Las vacas parece que están hablando pero sólo miran.
El hombre es un niño dispuesto a romper su juguete más valioso: el planeta.
La humanidad perecerá antes de que se consiga inventar la bomba perfecta.
Un día de estos es el fin del mundo y no se ha adelantado el Barça - Real Madrid. Pues vaya una gracia si les da por hacer lo mismo todos los años!
Para las vacas todos somos seres especiales que merecemos su atención.
En los cartones de leche aparecen imágenes de vacas pastando o de chicas de figura estilizada. Estas últimas suelen ser gallegas o asturianas.
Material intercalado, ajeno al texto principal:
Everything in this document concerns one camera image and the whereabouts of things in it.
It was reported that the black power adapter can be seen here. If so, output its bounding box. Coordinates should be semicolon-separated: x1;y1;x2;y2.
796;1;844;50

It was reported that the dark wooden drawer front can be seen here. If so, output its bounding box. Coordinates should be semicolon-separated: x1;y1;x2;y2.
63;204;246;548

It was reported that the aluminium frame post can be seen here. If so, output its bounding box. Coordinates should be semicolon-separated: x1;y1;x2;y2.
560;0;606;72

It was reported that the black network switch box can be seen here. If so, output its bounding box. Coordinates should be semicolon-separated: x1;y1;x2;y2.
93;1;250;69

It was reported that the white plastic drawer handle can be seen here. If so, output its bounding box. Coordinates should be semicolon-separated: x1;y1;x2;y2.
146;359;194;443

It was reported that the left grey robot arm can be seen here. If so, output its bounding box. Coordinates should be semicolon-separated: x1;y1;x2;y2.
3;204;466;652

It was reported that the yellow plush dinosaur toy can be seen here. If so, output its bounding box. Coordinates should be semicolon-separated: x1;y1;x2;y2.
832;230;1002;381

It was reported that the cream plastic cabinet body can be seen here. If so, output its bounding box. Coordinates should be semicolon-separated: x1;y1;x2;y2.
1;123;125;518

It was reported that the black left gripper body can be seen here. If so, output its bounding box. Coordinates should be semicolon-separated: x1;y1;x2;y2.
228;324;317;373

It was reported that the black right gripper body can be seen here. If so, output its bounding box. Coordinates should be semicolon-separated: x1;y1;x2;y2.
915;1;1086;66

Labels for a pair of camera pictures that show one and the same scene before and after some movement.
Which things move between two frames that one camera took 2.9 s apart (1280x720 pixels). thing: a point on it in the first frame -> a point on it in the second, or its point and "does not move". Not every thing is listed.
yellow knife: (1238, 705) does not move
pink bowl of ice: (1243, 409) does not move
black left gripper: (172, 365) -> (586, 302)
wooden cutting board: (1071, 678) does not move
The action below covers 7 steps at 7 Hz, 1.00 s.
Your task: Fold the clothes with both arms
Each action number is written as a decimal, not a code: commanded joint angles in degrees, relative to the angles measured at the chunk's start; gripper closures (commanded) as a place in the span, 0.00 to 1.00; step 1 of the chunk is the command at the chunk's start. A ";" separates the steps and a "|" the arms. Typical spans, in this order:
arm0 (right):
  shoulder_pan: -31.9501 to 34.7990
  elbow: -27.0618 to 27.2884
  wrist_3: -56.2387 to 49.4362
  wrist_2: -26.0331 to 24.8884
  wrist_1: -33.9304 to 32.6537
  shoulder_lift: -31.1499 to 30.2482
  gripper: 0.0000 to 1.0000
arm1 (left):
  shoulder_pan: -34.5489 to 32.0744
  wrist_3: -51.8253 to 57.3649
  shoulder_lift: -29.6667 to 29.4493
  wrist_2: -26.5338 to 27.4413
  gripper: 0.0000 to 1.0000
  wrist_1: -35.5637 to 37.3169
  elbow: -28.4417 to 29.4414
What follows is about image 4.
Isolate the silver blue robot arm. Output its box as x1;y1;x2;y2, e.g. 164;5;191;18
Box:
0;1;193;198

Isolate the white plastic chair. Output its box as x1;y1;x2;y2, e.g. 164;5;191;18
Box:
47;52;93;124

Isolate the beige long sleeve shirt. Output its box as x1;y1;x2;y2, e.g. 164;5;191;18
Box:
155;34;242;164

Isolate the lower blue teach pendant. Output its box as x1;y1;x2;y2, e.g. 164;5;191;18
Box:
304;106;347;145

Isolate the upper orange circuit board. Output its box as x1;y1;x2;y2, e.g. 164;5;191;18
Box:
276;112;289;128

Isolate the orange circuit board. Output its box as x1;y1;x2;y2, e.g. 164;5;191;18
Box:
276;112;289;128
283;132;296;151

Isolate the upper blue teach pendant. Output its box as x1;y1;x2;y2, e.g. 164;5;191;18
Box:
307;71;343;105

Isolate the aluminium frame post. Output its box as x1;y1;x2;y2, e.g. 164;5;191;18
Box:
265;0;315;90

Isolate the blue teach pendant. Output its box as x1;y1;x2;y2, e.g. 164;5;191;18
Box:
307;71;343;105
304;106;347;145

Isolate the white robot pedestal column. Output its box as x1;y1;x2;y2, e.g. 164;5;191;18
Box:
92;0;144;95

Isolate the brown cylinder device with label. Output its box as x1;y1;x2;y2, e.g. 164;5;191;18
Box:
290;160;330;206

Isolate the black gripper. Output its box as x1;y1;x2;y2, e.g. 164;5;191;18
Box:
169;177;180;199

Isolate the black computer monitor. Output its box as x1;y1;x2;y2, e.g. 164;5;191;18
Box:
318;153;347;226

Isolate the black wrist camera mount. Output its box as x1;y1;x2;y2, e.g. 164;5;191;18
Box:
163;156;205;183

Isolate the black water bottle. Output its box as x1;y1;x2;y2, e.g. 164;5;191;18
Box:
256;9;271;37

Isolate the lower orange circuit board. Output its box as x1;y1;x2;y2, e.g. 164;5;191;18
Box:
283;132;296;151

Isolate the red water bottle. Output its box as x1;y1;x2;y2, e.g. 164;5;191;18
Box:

Desde que soy niño es raro el año que no se ha anunciado un fin del mundo. Los testigos de Jehová se llevan la palma pero cada vez les salen más imitadores. En cuanto pase la fecha de los mayas caerán un montón de pronósticos nuevos. Es el lado divertido de la humanidad.
Las vacas nos miran sin pestañear haciendo que nos sintamos culpables de algo.
La vaquilla brava es la única vaca con mala leche.
Erase un hombre con tan mala suerte en la vida, que hasta las vacas lecheras le miraban mal.
Violación de los derechos humanos, hambre, guerras, terrorismo, capitalismo salvaje, sida, José María Aznar... El fin del mundo es lo menos malo que nos puede pasar.